My Team

Large leading edge projects don't happen in a vacuume. I am pleased to be working with an excellent group of motivated individuals who all believe we can discover an extrasolar planet.

John Fritzel
Co-investigator / Engineer 

Interests: electronic music, theoretical physics, philosophy and high-power rockets.

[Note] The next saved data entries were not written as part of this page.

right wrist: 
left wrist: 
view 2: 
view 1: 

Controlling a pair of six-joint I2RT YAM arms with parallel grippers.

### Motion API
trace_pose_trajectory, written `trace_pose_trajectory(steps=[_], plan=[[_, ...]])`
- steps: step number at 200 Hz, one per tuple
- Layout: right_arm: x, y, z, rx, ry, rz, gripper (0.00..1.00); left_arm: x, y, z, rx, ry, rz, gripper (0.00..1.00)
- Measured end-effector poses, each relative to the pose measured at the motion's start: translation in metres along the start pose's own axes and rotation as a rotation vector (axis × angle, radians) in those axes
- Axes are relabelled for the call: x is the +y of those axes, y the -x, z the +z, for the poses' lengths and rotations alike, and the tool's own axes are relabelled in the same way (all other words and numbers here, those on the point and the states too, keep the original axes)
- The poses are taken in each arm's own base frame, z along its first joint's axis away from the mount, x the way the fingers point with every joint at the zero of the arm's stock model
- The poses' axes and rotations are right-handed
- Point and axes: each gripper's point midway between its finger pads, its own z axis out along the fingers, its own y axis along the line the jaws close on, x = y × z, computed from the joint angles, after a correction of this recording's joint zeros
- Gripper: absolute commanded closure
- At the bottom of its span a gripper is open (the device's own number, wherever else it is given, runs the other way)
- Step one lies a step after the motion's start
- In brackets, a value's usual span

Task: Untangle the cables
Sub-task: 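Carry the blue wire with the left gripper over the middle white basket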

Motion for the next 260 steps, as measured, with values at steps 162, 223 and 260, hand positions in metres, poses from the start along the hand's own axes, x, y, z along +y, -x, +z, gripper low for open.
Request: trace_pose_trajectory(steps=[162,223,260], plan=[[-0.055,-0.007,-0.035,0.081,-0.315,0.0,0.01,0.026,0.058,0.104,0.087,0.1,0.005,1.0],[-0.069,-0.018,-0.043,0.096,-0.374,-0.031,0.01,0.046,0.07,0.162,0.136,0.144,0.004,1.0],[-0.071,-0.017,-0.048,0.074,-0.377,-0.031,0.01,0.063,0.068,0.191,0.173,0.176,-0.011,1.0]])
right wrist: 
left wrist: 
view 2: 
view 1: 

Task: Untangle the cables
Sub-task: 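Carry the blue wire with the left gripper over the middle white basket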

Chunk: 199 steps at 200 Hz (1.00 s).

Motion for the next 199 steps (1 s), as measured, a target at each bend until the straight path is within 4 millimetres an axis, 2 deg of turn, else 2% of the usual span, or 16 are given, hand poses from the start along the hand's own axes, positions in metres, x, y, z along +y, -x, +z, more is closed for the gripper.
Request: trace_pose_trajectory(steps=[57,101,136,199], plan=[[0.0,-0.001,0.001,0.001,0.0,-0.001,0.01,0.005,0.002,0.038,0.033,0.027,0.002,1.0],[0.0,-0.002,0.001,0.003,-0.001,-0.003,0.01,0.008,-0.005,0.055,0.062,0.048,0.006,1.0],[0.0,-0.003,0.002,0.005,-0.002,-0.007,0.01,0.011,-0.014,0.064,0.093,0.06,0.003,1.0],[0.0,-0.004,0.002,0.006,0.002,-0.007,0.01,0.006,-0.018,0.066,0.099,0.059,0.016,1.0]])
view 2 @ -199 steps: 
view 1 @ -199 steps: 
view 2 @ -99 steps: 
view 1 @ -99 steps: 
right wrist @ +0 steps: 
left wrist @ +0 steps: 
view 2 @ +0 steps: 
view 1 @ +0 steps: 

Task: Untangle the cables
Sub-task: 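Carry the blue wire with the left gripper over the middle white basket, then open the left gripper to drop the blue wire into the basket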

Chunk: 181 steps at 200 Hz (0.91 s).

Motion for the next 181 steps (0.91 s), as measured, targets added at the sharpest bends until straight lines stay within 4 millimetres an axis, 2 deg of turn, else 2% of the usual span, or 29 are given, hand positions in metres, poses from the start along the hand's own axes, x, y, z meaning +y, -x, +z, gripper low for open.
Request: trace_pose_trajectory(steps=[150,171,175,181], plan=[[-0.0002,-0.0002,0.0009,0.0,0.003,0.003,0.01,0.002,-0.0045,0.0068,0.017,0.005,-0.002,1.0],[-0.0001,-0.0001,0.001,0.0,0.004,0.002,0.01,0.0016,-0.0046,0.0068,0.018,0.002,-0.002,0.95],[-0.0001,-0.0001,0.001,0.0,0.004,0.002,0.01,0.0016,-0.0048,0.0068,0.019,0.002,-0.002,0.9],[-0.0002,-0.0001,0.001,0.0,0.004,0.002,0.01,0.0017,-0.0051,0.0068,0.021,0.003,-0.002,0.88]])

John is primarily involved with the telescope and spectrograph hardware and construction. Shown here with his home-built 10" F4.5 clock-driven Newtonian, built in 1988.

John Innis
Co-investigator


John is a PhD astronomer who is now conducting in air pollution monitoring for the Tasmanian EPA. John's thesis work at Monash University was on active-chromosphere stars. This was followed by five years postdoctoral work on stellar seismology and exo-planets at the University of Birmingham (England). After that, John became an atmospheric physicist for the Australian Antarctic Division in Tasmania. He has completed two winters in Antarctica where he studied atmospheric dynamics at auroral altitudes, and later worked with the atmospheric LIDAR at Davis station. He has also held a visiting scholar position at the University of Alaska Fairbanks conducting research on upper-atmosphere gravity waves in the polar regions.

Dan Joyce
Co-investigator

"Jedi" Dan Joyce is 4th term president of the Chicago Astronomical Society and is an Earth and Space Science educator at the Cernan Space Center at Triton College. He is also the astronomical advisor to Tom Skilling's "Ask Tom Why" column in the Chicago Tribune. With a 30-year history of mirror-making, Dan has made such notable optics as Don Parker's 16" F6, the Peoria Astronomical Society's 24", and George Lucas of Star Wars fame's 10" Newtonian. Dan will be responsible for grinding the optics on the planet finder telescope.

Doug George
Co-investigator 
 

Doug George is President of Cyanogen Productions and the lead author of Maxim DL and Maxim DL/CCD astronomical imaging software. Doug is a Professional Engineer with 16 years of experience ranging from digital signal processing to electromagnetic sensor design. Doug co-discovered Comet Skorichenko-George in December, 1989 and has several supernova discoveries with Tim Puckett. Doug will be providing customized Maxim DL software for the project.

Bob Boyle
Co-investigator / 
Engineer

Interests: Computers, astronomy and physics

Bob is the Labview programmer on the team and has worked on the PMT and temperature control systems.

Sigfried Vanaverbeke 
Co-investigator

Sigfried is a PhD physicist working at the university of Leuven in Belgium. He is based at the local university campus in Kortrijk in the western part of Flanders. Among his current research interests are numerical modeling of wave propagation in nonlinear mesoscopic materials, computer models of the structure and evolution of protostellar and protoplanetary disks, exoplanet photometry and radial velocity studies. His contribution to the project will include selection of the stellar sample and modeling and analysis of the radial velocity data.